Task requirements: Please give back only the lines below from the one containing "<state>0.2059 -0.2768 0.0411" to the one containing "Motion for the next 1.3", each repeated word for word, both ends included.

Start of Entries supplied

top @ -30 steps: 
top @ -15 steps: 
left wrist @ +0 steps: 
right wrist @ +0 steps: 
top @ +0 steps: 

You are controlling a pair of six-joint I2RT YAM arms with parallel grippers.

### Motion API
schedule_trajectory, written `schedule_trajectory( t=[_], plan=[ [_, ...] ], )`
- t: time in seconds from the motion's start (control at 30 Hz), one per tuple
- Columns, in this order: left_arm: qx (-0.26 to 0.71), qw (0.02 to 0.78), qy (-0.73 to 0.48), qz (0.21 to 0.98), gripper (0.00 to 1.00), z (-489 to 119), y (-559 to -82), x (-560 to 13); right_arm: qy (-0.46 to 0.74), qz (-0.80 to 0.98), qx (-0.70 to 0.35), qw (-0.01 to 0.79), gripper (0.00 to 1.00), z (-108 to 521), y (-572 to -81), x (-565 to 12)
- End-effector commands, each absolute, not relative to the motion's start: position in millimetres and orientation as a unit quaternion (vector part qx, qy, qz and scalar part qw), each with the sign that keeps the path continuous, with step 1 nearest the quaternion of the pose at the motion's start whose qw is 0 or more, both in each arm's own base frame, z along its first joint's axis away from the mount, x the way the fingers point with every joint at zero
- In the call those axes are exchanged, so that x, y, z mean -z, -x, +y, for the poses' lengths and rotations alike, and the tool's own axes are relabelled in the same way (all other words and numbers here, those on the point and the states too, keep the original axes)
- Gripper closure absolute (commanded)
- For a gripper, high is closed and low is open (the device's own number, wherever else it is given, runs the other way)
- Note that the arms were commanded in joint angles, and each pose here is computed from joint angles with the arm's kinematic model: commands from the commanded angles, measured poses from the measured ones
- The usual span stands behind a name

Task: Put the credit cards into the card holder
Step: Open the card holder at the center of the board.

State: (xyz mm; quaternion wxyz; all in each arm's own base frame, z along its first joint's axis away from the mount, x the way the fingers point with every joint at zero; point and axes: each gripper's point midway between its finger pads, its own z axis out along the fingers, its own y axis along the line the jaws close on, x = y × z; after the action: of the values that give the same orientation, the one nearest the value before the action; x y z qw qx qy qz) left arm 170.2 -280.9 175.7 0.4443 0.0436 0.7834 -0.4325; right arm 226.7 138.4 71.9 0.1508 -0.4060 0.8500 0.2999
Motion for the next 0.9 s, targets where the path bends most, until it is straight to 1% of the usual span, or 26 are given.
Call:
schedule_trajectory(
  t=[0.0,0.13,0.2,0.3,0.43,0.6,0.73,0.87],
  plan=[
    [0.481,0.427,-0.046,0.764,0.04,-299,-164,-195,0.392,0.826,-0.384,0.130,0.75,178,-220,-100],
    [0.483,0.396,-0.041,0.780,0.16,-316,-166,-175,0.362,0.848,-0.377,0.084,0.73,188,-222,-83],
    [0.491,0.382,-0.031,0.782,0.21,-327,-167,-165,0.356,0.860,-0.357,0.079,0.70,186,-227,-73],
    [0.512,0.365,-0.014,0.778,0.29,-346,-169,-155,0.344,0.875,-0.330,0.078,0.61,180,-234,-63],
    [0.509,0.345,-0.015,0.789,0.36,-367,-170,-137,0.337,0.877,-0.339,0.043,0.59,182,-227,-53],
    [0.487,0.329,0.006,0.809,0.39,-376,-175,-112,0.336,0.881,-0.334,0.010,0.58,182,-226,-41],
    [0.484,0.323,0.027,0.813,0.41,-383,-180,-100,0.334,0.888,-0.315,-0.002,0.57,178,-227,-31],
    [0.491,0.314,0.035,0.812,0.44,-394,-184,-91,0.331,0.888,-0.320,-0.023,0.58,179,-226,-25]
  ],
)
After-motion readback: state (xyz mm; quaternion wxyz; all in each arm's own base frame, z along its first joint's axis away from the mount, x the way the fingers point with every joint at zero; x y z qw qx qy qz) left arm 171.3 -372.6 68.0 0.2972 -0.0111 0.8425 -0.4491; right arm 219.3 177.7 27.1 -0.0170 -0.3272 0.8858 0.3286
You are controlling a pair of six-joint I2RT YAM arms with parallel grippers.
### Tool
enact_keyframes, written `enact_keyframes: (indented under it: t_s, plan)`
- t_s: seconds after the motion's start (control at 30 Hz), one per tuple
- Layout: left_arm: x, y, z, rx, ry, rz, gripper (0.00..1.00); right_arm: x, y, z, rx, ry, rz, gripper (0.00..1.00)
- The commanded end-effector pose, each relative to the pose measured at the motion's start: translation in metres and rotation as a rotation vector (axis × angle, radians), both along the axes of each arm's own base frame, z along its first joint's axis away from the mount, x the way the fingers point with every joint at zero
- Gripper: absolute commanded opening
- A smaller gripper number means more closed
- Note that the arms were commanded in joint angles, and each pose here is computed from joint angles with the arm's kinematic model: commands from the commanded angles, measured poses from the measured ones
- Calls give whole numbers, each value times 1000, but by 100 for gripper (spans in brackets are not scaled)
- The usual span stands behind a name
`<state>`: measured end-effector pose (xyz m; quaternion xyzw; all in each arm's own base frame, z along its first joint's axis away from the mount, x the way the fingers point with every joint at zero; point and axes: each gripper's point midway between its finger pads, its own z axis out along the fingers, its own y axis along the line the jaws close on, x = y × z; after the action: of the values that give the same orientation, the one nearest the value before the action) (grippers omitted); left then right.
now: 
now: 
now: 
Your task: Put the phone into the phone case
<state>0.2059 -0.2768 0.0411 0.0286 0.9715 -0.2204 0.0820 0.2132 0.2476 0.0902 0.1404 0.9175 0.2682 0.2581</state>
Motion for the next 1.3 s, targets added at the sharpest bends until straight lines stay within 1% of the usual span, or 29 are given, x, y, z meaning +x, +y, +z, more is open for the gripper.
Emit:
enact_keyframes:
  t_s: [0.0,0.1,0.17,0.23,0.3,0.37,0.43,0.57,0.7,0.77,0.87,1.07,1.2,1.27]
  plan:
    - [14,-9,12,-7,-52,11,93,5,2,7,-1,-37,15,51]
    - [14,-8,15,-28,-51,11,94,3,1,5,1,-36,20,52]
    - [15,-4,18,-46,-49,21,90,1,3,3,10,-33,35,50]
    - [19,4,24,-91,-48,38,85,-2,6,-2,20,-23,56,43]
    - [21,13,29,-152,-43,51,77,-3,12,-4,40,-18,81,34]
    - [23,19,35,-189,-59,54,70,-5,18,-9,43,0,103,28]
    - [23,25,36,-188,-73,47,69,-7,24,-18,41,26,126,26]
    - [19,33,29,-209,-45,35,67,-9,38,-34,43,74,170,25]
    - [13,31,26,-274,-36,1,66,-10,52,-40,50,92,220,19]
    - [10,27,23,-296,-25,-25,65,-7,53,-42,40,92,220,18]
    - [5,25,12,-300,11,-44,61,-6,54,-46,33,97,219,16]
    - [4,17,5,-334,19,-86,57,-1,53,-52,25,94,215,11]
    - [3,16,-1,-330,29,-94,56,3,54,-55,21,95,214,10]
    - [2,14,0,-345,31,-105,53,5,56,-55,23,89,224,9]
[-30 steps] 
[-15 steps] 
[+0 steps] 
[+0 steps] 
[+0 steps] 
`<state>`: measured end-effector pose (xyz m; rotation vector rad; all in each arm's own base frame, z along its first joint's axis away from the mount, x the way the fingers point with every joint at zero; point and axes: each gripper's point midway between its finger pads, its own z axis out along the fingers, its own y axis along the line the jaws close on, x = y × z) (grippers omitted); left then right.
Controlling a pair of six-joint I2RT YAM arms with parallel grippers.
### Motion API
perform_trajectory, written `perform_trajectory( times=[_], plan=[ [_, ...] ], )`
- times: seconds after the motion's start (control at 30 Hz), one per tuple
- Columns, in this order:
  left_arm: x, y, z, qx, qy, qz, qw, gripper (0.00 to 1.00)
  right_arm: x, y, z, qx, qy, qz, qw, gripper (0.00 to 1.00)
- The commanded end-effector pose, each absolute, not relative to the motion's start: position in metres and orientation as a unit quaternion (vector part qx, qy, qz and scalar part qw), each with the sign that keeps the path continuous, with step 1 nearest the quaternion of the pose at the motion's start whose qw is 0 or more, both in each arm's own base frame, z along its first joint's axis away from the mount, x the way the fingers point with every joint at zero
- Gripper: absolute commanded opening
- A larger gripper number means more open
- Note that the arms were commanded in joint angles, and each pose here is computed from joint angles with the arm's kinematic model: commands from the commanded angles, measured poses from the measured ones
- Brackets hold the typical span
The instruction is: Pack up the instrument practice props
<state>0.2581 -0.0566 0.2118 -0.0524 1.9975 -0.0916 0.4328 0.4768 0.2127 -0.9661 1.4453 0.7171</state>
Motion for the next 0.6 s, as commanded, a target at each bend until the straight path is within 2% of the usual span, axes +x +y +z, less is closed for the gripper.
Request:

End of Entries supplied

Response area:
<state>0.2059 -0.2768 0.0411 0.0286 0.9715 -0.2204 0.0820 0.2132 0.2476 0.0902 0.1404 0.9175 0.2682 0.2581</state>
Motion for the next 1.3 s, targets added at the sharpest bends until straight lines stay within 1% of the usual span, or 29 are given, x, y, z meaning +x, +y, +z, more is open for the gripper.

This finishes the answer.